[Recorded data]

● ● ● ● ●

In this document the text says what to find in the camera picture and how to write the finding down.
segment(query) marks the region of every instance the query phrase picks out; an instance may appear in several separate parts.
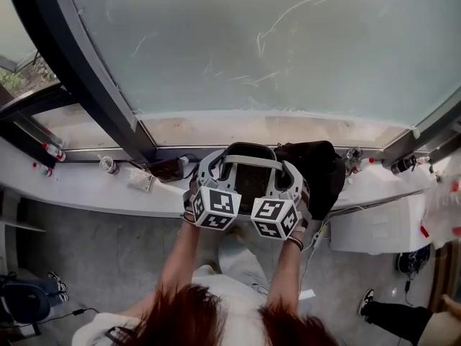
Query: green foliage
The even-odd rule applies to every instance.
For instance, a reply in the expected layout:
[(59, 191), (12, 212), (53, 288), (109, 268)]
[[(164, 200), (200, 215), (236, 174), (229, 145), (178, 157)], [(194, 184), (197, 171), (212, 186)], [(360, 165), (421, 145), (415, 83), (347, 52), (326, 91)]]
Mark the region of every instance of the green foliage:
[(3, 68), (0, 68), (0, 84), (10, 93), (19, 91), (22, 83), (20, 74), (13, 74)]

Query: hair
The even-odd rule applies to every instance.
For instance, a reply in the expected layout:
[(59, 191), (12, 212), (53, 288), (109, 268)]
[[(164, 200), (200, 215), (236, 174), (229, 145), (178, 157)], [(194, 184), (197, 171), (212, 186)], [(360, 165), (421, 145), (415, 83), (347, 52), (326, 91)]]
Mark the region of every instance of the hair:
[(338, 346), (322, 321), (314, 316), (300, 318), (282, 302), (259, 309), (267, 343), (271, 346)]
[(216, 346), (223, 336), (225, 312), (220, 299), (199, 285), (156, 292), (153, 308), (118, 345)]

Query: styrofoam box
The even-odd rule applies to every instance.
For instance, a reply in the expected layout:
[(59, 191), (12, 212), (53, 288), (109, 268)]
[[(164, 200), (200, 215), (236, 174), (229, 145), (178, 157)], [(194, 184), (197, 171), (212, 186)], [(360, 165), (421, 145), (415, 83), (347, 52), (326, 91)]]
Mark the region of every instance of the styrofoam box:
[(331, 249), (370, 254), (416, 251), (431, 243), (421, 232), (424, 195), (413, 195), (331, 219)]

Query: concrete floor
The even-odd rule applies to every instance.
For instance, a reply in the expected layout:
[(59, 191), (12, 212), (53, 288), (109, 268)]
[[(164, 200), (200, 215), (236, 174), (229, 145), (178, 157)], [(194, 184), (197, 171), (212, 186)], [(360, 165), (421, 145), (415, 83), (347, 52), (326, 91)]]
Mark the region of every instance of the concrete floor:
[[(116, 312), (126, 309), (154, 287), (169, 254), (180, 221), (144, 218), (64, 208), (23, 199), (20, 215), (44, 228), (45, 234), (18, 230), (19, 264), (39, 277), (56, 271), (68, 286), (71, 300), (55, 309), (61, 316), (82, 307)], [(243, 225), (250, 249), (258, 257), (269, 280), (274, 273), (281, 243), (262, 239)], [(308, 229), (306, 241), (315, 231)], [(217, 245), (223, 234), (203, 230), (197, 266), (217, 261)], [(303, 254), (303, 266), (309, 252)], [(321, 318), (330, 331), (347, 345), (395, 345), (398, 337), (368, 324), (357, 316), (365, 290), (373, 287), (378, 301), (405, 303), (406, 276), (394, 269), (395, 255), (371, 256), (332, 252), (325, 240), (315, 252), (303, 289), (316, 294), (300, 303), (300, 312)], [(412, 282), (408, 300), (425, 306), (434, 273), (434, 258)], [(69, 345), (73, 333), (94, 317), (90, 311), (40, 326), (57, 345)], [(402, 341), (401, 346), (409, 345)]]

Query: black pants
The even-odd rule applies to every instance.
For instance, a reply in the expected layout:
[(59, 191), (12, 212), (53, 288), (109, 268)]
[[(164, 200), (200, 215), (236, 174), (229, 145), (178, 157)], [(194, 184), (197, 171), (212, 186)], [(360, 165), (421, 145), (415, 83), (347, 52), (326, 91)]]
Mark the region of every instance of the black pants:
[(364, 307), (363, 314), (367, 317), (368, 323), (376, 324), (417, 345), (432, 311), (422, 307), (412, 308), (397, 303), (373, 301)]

● ● ● ● ●

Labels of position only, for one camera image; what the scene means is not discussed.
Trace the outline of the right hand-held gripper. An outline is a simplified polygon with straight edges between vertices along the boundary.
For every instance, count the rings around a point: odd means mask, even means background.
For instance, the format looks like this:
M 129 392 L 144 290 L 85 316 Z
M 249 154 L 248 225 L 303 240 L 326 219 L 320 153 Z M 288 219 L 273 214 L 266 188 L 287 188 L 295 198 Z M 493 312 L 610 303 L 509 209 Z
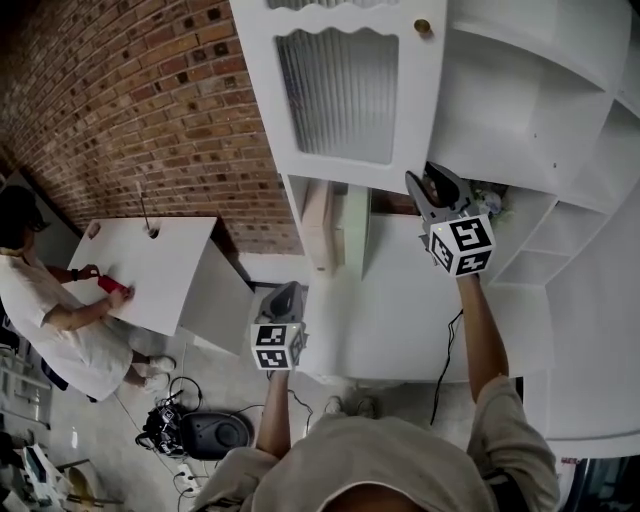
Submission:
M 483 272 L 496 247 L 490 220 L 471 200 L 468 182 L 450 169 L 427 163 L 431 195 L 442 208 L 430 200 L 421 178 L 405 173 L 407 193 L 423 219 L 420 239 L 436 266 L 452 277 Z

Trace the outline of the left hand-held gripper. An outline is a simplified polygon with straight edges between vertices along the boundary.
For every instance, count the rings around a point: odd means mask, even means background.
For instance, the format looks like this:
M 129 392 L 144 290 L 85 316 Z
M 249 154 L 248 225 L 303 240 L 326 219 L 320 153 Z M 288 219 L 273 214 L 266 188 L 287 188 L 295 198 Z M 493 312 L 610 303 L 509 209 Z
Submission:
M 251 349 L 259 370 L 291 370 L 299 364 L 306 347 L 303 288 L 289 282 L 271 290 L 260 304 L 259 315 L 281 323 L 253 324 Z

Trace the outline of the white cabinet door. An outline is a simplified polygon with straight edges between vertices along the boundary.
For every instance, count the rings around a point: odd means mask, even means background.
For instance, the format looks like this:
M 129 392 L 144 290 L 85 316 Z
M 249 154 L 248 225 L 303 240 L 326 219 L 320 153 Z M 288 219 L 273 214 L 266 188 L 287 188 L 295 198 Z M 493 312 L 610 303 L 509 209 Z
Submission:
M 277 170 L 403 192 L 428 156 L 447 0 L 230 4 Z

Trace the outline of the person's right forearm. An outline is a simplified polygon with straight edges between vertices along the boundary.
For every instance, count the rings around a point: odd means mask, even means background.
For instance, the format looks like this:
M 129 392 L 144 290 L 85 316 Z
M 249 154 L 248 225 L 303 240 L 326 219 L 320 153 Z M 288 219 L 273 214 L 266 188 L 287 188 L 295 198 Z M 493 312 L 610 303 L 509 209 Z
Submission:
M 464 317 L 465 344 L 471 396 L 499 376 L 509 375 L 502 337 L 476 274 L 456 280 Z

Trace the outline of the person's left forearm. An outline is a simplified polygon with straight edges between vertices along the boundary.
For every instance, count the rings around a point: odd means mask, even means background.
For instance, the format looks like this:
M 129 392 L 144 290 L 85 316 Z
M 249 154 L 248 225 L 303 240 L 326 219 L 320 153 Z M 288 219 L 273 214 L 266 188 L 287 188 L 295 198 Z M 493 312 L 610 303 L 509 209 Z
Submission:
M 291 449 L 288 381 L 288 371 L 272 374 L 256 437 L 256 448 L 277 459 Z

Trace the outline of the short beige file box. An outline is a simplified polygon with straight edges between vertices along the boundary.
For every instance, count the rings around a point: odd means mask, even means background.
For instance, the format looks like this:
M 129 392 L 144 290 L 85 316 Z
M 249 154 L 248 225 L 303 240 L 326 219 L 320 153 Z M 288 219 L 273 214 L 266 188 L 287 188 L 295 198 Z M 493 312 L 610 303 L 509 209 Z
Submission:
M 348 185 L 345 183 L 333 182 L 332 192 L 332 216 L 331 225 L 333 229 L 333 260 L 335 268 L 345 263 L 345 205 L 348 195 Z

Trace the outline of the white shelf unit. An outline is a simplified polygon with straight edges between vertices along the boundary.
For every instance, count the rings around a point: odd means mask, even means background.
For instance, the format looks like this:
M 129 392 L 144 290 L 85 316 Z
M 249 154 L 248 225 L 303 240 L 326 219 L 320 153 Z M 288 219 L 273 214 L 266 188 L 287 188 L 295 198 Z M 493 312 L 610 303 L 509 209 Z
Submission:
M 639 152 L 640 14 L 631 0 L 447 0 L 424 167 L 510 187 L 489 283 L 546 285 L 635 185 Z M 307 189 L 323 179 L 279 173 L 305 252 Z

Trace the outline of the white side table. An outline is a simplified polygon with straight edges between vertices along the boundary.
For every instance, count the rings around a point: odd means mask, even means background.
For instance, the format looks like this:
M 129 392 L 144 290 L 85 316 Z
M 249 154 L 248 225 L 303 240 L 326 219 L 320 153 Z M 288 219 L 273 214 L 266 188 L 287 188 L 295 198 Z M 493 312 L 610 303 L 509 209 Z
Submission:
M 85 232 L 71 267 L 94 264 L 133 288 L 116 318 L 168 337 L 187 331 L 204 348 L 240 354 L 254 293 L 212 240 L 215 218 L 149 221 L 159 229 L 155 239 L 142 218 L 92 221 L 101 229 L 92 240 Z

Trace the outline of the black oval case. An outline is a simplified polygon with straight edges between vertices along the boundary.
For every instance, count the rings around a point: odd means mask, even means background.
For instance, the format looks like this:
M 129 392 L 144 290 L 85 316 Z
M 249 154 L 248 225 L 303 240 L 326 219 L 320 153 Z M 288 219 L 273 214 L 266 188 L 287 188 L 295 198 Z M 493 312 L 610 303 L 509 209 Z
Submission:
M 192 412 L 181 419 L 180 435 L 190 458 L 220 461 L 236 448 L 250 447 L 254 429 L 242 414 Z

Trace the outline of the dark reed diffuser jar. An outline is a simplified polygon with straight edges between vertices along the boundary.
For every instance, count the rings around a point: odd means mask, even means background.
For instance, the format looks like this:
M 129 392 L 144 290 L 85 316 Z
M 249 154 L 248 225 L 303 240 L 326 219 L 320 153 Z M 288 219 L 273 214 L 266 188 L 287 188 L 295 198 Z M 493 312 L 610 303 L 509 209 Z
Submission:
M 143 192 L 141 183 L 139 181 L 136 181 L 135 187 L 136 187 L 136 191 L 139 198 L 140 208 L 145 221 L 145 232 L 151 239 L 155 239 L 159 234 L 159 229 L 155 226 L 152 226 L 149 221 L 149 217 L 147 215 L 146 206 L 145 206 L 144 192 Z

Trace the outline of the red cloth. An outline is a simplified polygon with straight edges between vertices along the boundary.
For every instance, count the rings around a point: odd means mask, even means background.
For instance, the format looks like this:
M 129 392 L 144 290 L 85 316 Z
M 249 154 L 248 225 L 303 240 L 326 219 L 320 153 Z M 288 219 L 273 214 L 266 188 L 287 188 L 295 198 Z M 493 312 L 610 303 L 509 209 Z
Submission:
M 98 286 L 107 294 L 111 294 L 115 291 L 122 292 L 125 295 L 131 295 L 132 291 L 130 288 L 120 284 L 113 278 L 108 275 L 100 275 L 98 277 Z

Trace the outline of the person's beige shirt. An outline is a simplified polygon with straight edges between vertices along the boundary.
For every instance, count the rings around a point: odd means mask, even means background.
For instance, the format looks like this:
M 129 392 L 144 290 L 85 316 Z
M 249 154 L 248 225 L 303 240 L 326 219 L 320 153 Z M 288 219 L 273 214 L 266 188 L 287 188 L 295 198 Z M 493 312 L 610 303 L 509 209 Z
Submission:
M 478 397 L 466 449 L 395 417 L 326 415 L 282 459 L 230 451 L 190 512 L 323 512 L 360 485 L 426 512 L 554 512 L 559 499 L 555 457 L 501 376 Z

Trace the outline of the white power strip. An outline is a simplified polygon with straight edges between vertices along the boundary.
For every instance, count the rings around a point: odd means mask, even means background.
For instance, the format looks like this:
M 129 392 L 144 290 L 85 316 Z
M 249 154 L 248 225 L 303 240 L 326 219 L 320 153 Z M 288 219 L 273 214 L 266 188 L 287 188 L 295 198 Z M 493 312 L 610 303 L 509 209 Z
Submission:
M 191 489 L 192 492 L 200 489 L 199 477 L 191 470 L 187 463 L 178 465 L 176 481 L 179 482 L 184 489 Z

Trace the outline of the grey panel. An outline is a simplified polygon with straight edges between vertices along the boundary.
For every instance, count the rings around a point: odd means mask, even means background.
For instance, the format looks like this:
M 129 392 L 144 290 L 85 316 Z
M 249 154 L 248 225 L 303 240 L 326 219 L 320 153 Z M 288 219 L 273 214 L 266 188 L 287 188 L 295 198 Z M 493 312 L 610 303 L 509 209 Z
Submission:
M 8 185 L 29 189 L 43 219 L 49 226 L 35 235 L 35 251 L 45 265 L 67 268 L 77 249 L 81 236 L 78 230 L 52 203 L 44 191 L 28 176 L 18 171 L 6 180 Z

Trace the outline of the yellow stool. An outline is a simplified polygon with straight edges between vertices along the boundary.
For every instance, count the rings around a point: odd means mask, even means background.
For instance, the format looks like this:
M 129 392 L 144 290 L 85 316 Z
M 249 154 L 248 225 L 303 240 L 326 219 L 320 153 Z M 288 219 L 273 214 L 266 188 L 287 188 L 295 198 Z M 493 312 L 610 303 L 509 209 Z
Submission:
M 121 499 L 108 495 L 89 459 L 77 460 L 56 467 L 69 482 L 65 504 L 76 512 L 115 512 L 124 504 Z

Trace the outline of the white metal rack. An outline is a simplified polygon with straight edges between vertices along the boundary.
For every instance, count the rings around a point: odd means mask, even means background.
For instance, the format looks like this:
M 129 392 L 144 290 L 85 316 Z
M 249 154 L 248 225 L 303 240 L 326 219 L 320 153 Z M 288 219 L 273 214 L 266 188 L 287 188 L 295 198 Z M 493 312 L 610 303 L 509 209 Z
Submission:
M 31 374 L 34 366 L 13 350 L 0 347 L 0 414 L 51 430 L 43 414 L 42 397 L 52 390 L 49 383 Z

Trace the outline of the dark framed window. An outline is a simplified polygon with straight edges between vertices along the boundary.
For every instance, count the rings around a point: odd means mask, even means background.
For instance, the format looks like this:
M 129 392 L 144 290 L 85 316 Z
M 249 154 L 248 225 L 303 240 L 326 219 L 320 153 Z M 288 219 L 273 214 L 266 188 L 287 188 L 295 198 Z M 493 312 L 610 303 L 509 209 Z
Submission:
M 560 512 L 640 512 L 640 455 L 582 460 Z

● ● ● ● ●

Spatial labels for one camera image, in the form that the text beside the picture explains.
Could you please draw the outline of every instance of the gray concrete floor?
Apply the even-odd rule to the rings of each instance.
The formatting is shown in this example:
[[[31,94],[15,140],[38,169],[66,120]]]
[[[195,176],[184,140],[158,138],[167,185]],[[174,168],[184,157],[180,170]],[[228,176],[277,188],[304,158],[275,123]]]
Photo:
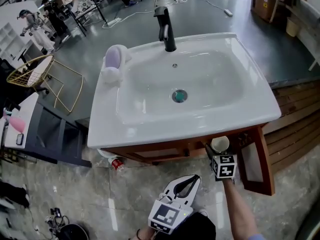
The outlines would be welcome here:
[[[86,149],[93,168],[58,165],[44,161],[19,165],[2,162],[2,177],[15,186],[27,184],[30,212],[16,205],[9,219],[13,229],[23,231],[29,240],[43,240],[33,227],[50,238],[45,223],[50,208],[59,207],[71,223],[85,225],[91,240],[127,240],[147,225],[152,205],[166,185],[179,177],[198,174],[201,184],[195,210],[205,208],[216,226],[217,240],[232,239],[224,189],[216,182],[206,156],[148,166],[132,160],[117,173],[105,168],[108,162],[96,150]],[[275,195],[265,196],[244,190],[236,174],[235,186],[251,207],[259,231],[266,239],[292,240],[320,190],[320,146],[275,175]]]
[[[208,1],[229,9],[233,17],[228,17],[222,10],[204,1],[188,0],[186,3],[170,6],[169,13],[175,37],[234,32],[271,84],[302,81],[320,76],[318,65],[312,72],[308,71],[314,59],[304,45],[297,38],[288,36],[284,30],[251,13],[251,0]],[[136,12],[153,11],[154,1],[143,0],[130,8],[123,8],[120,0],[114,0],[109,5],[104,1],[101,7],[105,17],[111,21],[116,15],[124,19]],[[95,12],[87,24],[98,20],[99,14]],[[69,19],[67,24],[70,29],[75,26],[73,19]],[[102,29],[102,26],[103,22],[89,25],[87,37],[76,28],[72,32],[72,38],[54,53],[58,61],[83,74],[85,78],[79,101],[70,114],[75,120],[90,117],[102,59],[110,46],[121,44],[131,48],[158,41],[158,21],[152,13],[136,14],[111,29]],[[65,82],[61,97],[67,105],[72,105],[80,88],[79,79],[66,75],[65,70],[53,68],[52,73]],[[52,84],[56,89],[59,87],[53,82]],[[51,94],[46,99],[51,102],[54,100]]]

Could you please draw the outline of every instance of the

● ● ● ● ●

▶ [Your objective] Using the entries above, state the number of lines that include "camera". Add nothing else.

▶ [Result] 3